The lines from the start of the data up to and including the one with "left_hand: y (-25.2" should be returned exactly, and nothing else.

Recorded data:
◇ ◇ ◇ ◇ ◇

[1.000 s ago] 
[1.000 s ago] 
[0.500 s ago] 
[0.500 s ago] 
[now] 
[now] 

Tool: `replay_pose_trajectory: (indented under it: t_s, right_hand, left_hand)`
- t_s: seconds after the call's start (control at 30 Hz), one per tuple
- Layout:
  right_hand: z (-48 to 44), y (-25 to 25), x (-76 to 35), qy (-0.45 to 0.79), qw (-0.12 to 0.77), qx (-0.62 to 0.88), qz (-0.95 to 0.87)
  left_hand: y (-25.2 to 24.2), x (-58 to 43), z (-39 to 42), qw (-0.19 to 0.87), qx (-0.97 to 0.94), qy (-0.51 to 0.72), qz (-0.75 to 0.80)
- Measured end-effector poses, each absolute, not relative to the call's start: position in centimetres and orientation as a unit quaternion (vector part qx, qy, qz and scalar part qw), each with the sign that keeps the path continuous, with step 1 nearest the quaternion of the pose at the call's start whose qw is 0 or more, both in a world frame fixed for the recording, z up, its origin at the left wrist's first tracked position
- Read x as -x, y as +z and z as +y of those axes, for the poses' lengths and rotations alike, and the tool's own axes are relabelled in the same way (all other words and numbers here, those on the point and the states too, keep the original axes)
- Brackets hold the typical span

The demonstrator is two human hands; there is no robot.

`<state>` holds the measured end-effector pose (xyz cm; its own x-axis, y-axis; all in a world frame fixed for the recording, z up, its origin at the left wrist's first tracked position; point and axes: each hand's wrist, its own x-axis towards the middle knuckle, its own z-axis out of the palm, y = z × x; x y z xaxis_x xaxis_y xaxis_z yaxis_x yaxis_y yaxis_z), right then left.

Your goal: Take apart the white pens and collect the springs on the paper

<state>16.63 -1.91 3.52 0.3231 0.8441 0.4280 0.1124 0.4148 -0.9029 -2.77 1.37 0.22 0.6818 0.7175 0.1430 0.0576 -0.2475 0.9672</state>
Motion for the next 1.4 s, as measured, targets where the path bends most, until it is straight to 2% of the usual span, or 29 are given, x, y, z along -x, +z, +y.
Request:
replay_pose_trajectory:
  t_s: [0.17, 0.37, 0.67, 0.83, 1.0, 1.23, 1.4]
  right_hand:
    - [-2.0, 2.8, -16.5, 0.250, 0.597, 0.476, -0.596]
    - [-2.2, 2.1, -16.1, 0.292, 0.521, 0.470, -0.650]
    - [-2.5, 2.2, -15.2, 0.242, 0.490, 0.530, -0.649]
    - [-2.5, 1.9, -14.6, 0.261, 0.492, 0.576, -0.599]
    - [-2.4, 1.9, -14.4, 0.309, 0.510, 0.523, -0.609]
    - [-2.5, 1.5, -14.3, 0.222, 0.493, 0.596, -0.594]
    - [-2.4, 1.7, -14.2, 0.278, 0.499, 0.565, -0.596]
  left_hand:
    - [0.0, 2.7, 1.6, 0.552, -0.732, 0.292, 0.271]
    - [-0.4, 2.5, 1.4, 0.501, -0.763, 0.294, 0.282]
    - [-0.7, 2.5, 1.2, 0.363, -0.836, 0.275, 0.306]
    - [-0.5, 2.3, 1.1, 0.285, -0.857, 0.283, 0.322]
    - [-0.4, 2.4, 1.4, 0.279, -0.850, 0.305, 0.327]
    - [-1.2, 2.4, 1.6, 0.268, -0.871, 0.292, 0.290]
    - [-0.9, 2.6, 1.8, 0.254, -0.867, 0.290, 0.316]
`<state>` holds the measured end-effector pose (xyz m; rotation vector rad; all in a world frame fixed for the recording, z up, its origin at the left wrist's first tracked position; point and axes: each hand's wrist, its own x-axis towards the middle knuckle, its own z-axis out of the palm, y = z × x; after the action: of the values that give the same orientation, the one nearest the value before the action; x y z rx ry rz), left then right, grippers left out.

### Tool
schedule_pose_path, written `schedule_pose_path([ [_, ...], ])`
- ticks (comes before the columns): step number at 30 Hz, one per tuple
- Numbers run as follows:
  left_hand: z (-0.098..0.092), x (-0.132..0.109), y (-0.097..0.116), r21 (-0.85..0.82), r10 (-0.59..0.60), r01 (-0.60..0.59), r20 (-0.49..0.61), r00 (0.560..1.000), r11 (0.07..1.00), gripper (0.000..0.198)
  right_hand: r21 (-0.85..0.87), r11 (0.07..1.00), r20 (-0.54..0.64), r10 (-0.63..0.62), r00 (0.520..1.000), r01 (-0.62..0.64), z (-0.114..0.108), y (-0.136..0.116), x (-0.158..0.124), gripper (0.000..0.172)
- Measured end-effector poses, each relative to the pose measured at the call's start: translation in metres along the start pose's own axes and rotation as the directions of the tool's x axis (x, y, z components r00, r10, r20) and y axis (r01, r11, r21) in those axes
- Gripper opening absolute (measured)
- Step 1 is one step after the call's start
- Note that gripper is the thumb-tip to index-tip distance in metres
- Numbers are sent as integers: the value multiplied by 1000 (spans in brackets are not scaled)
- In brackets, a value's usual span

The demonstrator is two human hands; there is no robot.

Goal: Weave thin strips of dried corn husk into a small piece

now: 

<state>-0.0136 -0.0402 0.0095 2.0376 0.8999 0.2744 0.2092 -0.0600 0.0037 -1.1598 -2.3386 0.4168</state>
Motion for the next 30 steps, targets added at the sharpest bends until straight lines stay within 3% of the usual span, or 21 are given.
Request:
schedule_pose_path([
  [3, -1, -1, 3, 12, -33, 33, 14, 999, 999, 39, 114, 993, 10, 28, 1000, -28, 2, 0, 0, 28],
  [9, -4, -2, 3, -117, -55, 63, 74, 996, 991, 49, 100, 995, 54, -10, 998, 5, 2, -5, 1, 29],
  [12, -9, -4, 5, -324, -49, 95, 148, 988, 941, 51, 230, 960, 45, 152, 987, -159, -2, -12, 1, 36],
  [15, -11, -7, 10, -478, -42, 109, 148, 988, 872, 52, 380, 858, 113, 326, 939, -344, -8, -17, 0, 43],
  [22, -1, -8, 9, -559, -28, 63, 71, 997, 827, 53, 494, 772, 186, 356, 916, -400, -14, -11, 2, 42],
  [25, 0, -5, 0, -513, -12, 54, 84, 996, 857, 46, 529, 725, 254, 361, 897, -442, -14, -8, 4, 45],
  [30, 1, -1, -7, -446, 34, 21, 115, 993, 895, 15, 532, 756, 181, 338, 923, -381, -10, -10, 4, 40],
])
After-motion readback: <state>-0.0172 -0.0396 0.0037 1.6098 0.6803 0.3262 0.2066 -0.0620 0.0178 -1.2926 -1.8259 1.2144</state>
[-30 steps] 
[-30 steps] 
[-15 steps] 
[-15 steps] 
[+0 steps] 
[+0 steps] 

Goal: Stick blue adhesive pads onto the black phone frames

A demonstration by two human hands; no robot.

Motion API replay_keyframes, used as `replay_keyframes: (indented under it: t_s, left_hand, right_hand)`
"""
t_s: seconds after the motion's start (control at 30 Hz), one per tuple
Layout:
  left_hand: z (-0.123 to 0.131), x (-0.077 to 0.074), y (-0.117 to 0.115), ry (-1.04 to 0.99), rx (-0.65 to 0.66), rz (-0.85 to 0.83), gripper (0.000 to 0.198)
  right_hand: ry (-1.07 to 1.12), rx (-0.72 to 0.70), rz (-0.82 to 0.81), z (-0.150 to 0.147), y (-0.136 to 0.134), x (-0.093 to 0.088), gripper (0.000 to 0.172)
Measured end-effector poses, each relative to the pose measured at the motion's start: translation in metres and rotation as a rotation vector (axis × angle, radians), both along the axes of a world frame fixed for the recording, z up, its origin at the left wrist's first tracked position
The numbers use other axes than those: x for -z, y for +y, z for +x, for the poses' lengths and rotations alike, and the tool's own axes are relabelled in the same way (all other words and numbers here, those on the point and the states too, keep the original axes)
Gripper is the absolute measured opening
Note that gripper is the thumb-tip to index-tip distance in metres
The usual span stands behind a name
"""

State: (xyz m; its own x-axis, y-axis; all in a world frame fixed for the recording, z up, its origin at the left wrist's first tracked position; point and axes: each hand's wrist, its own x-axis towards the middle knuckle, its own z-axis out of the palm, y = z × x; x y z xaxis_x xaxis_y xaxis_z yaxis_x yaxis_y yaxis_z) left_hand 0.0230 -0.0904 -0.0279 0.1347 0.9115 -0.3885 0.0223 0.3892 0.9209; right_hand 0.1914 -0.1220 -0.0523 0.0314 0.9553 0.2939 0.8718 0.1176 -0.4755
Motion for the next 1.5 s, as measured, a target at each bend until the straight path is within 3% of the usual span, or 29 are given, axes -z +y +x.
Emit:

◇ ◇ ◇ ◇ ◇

* **Solution to the exercise**
[1.000 s ago] 
[1.000 s ago] 
[0.500 s ago] 
[0.500 s ago] 
[now] 
[now] 

Tool: `replay_pose_trajectory: (indented under it: t_s, right_hand, left_hand)`
- t_s: seconds after the call's start (control at 30 Hz), one per tuple
- Layout:
  right_hand: z (-48 to 44), y (-25 to 25), x (-76 to 35), qy (-0.45 to 0.79), qw (-0.12 to 0.77), qx (-0.62 to 0.88), qz (-0.95 to 0.87)
  left_hand: y (-25.2 to 24.2), x (-58 to 43), z (-39 to 42), qw (-0.19 to 0.87), qx (-0.97 to 0.94), qy (-0.51 to 0.72), qz (-0.75 to 0.80)

There is nothing further to this exercise.